#### Work request
Tally the lines in the following entries that include the word "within"; state only the total.

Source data
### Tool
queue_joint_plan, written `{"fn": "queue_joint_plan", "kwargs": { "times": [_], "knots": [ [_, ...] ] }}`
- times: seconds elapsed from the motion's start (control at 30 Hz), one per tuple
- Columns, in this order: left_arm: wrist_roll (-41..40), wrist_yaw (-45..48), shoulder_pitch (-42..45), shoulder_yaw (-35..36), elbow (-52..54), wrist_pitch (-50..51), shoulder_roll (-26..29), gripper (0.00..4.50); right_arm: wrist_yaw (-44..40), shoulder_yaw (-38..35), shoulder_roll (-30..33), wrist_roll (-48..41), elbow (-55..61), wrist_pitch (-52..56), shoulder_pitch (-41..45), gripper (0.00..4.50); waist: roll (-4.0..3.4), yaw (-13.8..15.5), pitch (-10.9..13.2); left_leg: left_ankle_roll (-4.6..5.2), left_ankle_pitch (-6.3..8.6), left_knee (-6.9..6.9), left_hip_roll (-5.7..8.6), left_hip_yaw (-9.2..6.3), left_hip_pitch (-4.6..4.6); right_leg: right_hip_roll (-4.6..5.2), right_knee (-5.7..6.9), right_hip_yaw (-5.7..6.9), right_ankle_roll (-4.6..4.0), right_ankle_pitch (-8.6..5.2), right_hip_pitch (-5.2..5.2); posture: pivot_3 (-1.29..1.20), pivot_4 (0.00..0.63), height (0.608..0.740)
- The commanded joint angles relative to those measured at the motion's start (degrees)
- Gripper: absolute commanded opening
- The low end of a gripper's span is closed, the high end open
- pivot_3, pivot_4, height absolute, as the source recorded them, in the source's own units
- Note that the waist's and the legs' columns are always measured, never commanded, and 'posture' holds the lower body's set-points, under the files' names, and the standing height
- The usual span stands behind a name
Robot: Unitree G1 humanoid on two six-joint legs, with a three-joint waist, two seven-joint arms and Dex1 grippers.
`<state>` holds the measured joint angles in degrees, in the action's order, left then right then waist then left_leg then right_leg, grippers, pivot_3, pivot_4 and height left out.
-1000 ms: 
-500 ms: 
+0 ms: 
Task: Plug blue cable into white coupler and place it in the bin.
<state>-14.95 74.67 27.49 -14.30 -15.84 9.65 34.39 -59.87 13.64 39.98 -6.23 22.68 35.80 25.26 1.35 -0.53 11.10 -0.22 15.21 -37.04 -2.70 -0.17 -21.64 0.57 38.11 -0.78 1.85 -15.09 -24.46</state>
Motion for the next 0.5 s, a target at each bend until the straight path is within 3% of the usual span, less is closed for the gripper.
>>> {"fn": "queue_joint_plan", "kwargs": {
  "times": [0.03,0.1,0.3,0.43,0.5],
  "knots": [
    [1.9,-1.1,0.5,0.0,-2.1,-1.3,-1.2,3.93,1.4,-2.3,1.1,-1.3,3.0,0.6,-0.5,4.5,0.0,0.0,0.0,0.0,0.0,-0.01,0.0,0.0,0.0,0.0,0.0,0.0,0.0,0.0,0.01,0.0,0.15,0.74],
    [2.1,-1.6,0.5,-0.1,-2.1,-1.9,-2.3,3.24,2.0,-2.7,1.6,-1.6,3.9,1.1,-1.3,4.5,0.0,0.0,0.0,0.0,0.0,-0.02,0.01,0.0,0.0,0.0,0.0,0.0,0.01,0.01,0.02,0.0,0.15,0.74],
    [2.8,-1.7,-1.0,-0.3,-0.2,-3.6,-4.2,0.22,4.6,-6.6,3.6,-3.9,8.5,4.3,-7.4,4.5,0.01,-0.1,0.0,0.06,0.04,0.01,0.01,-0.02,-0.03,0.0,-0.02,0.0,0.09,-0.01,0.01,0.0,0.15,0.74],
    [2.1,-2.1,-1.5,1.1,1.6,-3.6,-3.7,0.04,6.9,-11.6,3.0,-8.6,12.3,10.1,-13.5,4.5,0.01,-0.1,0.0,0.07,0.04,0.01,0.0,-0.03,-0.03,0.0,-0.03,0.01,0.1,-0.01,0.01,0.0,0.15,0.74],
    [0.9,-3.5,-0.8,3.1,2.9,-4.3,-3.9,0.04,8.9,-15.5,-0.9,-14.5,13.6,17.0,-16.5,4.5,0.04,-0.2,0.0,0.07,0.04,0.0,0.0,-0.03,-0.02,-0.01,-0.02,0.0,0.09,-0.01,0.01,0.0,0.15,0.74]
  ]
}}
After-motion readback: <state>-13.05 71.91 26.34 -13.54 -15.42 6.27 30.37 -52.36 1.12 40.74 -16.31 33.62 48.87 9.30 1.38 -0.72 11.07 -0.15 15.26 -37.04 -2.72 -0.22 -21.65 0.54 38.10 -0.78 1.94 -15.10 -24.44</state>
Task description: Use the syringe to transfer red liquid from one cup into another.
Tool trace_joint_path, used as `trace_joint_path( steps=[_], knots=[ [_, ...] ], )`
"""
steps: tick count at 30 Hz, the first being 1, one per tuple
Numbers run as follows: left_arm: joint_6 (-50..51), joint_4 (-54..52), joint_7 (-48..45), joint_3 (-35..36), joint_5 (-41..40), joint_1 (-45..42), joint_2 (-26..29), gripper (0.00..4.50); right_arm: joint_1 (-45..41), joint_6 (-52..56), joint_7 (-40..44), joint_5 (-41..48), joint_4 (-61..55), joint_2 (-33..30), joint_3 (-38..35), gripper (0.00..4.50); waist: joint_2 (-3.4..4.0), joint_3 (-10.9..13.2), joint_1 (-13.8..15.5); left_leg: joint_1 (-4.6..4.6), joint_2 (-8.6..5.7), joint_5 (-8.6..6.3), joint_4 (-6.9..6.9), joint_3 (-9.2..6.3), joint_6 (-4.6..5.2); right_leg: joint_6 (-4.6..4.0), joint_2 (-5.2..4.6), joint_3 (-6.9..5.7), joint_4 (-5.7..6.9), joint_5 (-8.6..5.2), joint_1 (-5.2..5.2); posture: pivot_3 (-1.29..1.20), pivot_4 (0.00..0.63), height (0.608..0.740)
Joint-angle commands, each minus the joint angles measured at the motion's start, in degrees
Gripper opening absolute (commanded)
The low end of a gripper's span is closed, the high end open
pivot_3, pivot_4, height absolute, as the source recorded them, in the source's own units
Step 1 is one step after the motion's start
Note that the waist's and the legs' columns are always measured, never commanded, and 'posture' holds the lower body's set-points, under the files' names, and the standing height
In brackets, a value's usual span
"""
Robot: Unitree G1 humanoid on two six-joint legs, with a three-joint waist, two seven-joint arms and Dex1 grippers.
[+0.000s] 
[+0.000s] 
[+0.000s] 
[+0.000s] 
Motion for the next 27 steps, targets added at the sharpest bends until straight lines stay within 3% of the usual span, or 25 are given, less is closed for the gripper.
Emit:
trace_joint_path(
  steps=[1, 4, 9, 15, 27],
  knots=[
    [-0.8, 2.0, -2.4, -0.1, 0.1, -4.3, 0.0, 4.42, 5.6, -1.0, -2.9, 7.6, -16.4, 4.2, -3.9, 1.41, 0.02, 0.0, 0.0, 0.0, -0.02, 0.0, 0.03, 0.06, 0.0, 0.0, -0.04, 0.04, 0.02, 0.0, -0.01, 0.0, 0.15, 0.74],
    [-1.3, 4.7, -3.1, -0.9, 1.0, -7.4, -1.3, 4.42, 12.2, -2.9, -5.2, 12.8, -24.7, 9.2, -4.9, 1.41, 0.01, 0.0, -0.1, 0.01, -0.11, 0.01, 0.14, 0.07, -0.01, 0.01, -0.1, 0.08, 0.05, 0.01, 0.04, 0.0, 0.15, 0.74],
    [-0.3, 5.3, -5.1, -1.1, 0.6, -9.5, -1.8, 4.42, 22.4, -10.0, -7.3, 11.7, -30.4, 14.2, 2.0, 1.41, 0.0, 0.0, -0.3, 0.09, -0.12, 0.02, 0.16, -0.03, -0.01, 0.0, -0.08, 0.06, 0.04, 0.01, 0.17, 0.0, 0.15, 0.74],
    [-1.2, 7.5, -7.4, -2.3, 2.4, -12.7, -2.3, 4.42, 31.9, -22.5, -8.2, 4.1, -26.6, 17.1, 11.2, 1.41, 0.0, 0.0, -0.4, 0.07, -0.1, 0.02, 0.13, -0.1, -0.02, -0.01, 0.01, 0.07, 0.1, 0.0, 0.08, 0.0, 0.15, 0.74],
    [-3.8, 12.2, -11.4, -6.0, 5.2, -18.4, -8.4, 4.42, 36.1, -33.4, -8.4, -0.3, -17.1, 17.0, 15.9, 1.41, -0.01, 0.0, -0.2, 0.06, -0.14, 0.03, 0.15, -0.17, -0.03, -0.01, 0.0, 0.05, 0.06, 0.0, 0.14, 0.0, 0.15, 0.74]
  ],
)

#### Problem solution
2